EXERCISE DETAILS =
The listing needs restating word for word.

DATA BLOCK =
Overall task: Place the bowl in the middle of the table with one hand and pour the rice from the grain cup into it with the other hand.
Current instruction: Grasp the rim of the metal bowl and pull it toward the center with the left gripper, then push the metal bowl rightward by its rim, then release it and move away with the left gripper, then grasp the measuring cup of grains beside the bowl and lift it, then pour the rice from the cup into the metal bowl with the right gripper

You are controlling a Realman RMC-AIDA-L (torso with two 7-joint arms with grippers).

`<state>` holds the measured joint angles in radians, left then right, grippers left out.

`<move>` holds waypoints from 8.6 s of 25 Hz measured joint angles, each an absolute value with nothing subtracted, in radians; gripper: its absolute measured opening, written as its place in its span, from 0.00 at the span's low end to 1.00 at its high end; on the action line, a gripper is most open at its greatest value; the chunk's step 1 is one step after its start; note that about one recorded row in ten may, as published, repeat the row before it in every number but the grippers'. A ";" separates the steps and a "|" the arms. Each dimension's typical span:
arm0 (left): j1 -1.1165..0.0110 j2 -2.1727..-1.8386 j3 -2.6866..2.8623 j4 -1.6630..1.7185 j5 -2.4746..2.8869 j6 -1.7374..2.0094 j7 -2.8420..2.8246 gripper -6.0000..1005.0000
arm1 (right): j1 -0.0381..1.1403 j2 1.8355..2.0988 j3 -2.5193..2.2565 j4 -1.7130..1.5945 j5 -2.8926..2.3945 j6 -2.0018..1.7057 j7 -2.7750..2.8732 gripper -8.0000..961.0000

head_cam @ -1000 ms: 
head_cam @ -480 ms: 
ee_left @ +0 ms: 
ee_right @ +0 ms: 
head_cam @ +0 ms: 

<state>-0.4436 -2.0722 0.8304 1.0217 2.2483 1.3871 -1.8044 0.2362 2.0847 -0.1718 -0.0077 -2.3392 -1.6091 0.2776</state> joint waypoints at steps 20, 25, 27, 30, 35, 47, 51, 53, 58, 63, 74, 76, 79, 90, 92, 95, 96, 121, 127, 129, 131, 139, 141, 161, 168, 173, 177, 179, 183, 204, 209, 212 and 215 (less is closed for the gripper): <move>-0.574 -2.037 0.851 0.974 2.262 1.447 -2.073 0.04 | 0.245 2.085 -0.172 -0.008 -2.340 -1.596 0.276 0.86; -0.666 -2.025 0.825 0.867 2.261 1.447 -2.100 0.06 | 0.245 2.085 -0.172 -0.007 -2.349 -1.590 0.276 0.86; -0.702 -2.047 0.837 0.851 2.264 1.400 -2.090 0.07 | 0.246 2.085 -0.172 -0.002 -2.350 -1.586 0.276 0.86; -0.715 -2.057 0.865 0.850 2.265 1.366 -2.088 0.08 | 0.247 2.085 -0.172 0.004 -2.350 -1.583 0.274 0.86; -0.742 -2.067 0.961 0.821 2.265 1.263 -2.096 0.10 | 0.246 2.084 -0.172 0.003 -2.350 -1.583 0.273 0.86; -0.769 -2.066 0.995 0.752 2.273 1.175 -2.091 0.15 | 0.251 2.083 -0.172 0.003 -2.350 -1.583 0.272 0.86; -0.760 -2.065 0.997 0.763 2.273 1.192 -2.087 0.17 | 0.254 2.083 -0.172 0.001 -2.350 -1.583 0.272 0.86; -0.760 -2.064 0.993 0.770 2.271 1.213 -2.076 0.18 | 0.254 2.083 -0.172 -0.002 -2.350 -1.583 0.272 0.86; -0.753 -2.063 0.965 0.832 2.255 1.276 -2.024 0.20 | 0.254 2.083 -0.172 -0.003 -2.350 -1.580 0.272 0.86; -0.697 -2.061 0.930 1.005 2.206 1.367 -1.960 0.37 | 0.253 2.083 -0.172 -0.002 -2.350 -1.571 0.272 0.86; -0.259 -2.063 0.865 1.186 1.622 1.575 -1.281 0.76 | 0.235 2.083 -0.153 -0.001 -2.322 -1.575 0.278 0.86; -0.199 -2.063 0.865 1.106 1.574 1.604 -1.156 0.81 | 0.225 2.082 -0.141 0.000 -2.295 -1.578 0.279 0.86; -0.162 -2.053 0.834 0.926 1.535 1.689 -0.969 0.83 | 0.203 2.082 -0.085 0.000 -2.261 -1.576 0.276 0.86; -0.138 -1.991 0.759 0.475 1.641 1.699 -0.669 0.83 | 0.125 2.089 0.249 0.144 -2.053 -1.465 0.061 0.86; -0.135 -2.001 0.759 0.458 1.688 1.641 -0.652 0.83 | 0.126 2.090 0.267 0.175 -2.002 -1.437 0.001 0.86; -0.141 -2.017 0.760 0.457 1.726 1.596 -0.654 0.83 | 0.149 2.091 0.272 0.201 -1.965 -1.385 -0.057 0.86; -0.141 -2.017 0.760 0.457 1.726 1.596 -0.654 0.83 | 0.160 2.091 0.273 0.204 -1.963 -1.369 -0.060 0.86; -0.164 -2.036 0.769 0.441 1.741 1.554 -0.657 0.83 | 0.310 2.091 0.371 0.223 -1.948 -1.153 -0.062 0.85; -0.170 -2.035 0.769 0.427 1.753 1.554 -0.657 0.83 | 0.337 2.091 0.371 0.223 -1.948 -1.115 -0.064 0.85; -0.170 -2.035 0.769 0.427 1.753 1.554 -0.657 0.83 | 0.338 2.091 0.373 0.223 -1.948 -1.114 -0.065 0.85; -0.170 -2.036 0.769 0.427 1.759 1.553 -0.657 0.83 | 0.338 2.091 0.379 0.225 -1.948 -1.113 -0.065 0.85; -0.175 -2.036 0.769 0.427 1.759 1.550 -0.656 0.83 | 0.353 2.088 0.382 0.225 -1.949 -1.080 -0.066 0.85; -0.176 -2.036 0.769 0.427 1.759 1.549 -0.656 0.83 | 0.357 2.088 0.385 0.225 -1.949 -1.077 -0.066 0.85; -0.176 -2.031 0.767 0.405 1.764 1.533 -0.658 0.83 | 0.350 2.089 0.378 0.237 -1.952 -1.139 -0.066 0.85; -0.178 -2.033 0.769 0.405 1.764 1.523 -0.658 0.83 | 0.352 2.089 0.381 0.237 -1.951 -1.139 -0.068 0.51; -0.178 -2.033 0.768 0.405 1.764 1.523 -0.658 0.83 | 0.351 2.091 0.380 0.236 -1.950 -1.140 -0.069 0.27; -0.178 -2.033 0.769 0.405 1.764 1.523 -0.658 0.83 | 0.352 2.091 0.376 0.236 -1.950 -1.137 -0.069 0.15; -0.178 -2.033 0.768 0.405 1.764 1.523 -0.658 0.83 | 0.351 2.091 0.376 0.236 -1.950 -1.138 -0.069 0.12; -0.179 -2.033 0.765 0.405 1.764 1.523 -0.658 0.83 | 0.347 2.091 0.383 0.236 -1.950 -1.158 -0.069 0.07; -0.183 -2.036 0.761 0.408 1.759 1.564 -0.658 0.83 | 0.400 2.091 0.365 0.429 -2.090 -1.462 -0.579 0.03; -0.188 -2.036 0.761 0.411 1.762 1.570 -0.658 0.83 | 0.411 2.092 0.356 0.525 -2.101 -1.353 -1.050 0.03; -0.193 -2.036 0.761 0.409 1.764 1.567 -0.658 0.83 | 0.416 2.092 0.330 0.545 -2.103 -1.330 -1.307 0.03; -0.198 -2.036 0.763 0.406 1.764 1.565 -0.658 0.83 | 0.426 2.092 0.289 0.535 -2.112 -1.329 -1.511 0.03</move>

SOLUTION =
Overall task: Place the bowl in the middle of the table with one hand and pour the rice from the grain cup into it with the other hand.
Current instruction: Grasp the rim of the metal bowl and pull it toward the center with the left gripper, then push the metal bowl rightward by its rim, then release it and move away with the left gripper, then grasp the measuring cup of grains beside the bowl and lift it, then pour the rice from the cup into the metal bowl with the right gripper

You are controlling a Realman RMC-AIDA-L (torso with two 7-joint arms with grippers).

`<state>` holds the measured joint angles in radians, left then right, grippers left out.

`<move>` holds waypoints from 8.6 s of 25 Hz measured joint angles, each an absolute value with nothing subtracted, in radians; gripper: its absolute measured opening, written as its place in its span, from 0.00 at the span's low end to 1.00 at its high end; on the action line, a gripper is most open at its greatest value; the chunk's step 1 is one step after its start; note that about one recorded row in ten may, as published, repeat the row before it in every number but the grippers'. A ";" separates the steps and a "|" the arms. Each dimension's typical span:
arm0 (left): j1 -1.1165..0.0110 j2 -2.1727..-1.8386 j3 -2.6866..2.8623 j4 -1.6630..1.7185 j5 -2.4746..2.8869 j6 -1.7374..2.0094 j7 -2.8420..2.8246 gripper -6.0000..1005.0000
arm1 (right): j1 -0.0381..1.1403 j2 1.8355..2.0988 j3 -2.5193..2.2565 j4 -1.7130..1.5945 j5 -2.8926..2.3945 j6 -2.0018..1.7057 j7 -2.7750..2.8732 gripper -8.0000..961.0000

head_cam @ -1000 ms: 
head_cam @ -480 ms: 
ee_left @ +0 ms: 
ee_right @ +0 ms: 
head_cam @ +0 ms: 

<state>-0.4436 -2.0722 0.8304 1.0217 2.2483 1.3871 -1.8044 0.2362 2.0847 -0.1718 -0.0077 -2.3392 -1.6091 0.2776</state> joint waypoints at steps 20, 25, 27, 30, 35, 47, 51, 53, 58, 63, 74, 76, 79, 90, 92, 95, 96, 121, 127, 129, 131, 139, 141, 161, 168, 173, 177, 179, 183, 204, 209, 212 and 215 (less is closed for the gripper): <move>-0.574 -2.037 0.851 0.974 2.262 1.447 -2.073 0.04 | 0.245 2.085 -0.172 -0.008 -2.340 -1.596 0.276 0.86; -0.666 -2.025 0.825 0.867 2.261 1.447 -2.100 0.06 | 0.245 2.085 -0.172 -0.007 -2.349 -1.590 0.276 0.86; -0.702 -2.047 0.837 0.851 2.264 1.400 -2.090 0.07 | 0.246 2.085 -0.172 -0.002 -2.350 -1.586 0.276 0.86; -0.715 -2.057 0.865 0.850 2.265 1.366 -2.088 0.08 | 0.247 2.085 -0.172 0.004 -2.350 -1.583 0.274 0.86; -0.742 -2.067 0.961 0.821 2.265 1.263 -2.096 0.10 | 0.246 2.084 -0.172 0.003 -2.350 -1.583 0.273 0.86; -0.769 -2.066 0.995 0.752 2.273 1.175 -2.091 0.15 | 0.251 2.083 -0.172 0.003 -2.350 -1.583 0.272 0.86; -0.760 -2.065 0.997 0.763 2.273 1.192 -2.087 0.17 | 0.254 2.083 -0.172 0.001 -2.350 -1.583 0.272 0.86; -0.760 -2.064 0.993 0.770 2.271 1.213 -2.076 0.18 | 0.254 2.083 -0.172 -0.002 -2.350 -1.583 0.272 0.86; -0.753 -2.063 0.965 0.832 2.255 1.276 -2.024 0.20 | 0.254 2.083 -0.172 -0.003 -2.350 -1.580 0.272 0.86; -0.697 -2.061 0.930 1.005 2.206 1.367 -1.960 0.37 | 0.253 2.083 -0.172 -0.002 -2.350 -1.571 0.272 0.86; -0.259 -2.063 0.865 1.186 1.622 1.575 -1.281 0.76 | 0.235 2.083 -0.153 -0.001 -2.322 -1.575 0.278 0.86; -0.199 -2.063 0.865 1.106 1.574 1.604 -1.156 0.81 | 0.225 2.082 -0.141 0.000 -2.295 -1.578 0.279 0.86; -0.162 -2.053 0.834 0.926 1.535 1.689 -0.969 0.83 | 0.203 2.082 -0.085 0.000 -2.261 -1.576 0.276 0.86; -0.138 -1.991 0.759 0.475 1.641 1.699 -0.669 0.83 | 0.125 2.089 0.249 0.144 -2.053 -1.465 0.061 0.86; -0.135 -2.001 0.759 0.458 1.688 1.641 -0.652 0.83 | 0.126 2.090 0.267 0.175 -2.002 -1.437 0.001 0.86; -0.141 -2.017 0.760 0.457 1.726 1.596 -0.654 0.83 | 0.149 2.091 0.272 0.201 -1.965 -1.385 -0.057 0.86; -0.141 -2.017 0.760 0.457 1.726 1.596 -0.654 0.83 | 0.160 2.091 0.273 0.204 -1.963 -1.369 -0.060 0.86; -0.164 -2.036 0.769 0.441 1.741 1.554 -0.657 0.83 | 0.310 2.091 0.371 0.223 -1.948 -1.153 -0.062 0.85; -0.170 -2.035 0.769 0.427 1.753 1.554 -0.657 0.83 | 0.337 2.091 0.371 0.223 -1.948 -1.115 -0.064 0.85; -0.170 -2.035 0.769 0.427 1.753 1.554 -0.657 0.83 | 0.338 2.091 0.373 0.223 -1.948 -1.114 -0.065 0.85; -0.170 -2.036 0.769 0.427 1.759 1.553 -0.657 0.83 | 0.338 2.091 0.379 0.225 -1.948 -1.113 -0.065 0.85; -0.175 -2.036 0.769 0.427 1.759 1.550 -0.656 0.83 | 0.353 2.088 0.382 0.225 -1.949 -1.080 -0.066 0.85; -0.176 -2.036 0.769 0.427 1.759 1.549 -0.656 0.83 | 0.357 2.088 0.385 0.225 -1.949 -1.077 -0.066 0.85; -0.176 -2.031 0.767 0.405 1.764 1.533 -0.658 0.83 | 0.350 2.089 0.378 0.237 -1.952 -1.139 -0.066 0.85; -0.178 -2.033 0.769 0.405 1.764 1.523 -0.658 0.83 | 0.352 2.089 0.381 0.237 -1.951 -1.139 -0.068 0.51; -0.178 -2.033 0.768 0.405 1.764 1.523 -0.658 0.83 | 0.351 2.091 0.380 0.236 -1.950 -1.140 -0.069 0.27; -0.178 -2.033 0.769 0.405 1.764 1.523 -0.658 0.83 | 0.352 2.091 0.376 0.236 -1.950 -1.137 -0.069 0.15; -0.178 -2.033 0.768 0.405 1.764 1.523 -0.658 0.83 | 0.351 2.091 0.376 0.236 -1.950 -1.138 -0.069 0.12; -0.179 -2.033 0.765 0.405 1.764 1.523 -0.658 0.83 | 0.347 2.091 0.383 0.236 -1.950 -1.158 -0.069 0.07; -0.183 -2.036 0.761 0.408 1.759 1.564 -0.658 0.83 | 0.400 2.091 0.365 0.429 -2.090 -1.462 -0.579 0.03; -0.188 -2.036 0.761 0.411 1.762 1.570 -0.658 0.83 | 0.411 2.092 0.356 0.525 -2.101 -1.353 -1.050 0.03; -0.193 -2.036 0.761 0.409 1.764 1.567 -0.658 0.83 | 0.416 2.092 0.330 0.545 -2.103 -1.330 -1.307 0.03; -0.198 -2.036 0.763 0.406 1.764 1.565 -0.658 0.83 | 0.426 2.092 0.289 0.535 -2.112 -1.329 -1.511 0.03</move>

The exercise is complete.